Austin was well known for his athletic ability, adept in numerous track and field events as well as Australian rules football, cricket, and possibly boxing and horse racing. In 1869, he won the high jump, pole vault and 220-yard hurdles at the Warrnambool Cricket Club annual sports day. Arguably his greatest feat was winning the Geelong Friendly Societies’ Gift at Easter time in 1872, walking away with a £10 prize. Austin played one game for against on 25 May 1872. A year later, at the Belfast Athletic Sports meet, Austin won the handicap hurdles, steeplechase, and 880-yard Christmas handicap. His prize was the equivalent of 11 weeks' wages.

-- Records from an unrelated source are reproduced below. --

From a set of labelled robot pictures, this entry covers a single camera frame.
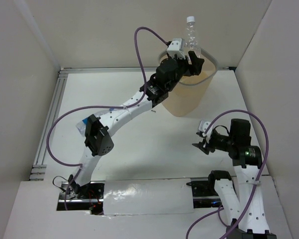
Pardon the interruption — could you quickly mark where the clear bottle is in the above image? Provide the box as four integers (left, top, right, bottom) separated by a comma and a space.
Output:
186, 16, 201, 58

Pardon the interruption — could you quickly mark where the blue cap labelled bottle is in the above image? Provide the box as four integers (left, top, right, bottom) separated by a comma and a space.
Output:
76, 111, 104, 136

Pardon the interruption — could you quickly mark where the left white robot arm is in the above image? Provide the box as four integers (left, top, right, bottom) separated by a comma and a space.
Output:
68, 51, 204, 199

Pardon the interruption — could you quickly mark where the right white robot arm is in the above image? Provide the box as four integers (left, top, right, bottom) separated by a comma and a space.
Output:
194, 119, 276, 239

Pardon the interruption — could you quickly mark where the white front cover panel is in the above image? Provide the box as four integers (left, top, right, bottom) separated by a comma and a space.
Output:
103, 178, 194, 216

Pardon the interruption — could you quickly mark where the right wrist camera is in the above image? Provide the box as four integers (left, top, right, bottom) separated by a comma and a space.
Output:
198, 120, 214, 140

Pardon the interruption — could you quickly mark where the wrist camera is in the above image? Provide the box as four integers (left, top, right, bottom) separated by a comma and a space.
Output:
167, 38, 186, 60
198, 120, 214, 140

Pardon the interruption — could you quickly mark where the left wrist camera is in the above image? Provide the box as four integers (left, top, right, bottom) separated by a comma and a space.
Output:
167, 38, 186, 60

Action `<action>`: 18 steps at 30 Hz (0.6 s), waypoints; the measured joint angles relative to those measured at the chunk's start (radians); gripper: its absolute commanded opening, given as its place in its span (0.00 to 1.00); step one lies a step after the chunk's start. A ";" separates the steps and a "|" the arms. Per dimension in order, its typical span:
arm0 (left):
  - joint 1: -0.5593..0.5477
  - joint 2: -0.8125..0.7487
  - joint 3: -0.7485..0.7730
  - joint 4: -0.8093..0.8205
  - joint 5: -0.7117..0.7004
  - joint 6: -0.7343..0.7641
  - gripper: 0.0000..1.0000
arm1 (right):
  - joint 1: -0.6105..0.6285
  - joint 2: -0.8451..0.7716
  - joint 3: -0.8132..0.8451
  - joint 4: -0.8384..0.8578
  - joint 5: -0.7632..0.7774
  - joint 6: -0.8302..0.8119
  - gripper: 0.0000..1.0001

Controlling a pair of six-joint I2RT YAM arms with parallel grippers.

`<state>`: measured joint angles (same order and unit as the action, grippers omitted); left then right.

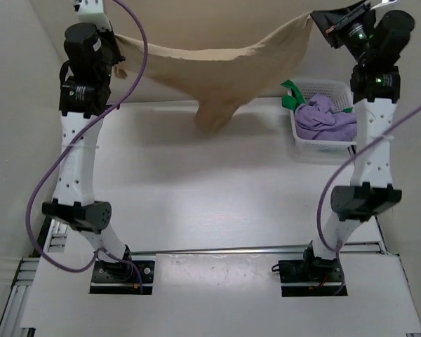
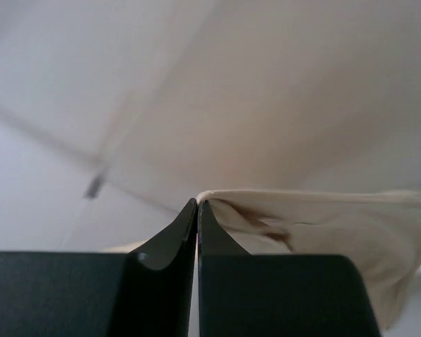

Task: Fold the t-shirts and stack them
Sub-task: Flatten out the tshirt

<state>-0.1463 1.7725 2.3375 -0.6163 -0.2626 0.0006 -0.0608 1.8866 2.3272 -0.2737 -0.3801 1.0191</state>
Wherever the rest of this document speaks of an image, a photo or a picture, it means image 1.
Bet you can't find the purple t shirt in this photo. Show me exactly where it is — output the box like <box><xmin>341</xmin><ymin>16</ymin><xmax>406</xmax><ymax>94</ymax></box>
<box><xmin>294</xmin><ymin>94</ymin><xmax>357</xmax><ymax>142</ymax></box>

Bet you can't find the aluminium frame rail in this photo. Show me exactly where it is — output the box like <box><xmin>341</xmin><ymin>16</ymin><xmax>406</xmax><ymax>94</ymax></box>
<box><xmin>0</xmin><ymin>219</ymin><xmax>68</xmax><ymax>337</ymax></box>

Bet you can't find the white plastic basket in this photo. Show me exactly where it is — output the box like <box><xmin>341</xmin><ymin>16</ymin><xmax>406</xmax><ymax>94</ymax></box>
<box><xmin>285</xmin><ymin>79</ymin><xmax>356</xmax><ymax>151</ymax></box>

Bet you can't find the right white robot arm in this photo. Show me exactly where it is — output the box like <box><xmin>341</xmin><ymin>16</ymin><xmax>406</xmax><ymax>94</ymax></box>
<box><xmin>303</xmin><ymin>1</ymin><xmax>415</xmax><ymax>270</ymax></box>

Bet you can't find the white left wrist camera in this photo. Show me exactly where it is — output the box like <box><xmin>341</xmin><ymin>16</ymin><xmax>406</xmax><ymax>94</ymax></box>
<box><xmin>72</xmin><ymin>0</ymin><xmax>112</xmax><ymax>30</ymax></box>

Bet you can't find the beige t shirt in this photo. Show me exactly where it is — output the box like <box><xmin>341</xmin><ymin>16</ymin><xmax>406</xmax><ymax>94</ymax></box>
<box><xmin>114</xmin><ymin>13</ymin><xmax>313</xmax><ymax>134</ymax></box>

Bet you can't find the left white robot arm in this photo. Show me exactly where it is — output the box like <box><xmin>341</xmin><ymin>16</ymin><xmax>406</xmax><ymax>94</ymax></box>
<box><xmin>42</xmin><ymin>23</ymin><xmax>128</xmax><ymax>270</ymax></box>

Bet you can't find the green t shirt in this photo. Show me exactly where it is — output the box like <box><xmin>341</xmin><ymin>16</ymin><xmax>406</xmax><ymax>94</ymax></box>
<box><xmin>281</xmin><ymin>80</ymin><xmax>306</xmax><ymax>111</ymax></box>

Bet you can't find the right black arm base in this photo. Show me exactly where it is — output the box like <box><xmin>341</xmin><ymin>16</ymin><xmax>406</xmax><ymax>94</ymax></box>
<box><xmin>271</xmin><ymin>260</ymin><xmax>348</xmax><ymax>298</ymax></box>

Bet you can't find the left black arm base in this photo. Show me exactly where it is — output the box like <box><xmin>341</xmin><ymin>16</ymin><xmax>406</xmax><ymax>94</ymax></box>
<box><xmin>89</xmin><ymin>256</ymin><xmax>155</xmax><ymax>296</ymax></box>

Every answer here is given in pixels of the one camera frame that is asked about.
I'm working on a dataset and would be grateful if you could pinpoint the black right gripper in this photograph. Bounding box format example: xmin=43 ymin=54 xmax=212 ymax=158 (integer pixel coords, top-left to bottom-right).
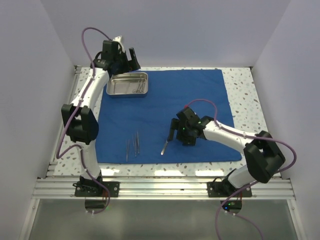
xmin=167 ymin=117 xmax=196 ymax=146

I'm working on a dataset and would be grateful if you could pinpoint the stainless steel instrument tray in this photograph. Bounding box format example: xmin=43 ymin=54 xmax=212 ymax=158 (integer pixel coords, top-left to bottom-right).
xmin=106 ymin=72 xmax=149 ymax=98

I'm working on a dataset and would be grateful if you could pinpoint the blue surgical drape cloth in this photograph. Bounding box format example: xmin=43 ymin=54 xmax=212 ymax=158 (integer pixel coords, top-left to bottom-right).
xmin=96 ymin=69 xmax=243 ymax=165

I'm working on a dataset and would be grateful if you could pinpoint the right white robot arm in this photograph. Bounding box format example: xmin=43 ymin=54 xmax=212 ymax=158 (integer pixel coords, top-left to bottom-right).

Despite being "poleaxed" in his one and only game for Geelong, Austin would in years later return to the football field for various clubs in the Western District, including Framlingham, Cobden, and Albion Imperial.

== Professional career ==
Austin worked in the Kimberley region of Western Australia with explorer William J. O'Donnell, leading gold seekers from Wyndham to the emerging goldfields at Halls Creek. Australian novelist Mary Durack recorded that gold seekers heading to Halls Creek told of O'Donnell, William Carr Boyd and "that flash ... Pompey" leading them through the rugged country from Wyndham for "a pound a head". A landmark near Halls Creek, a rocky outcrop known as Pompey's Pillar, is named after Austin.

==Personal life==
Austin married Rosanna Francis in 1867. They had five children together. Austin died of tuberculosis in a Melbourne hospital in 1889.

== Legacy ==
Austin's recognition was increased in the early 21st century when multiple media outlets ran news outlets highlighting his story as the first Indigenous Australian to play Australian rules football for a recognised club. Austin's short-lived career occurred more than three decades before the more highly publicised Joe Johnson, the first Indigenous Australian to compete in the Victorian Football League. Geelong would not have another Indigenous Australian represent the club until Polly Farmer debuted in 1962, almost 90 years after Austin's solitary match.

Historian Roy Hay published the first biography of Austin, Albert 'Pompey' Austin: A man between two worlds, in 2020.

Austin was posthumously inducted into the Victorian Aboriginal Honour Roll by the Victorian Government in October 2022.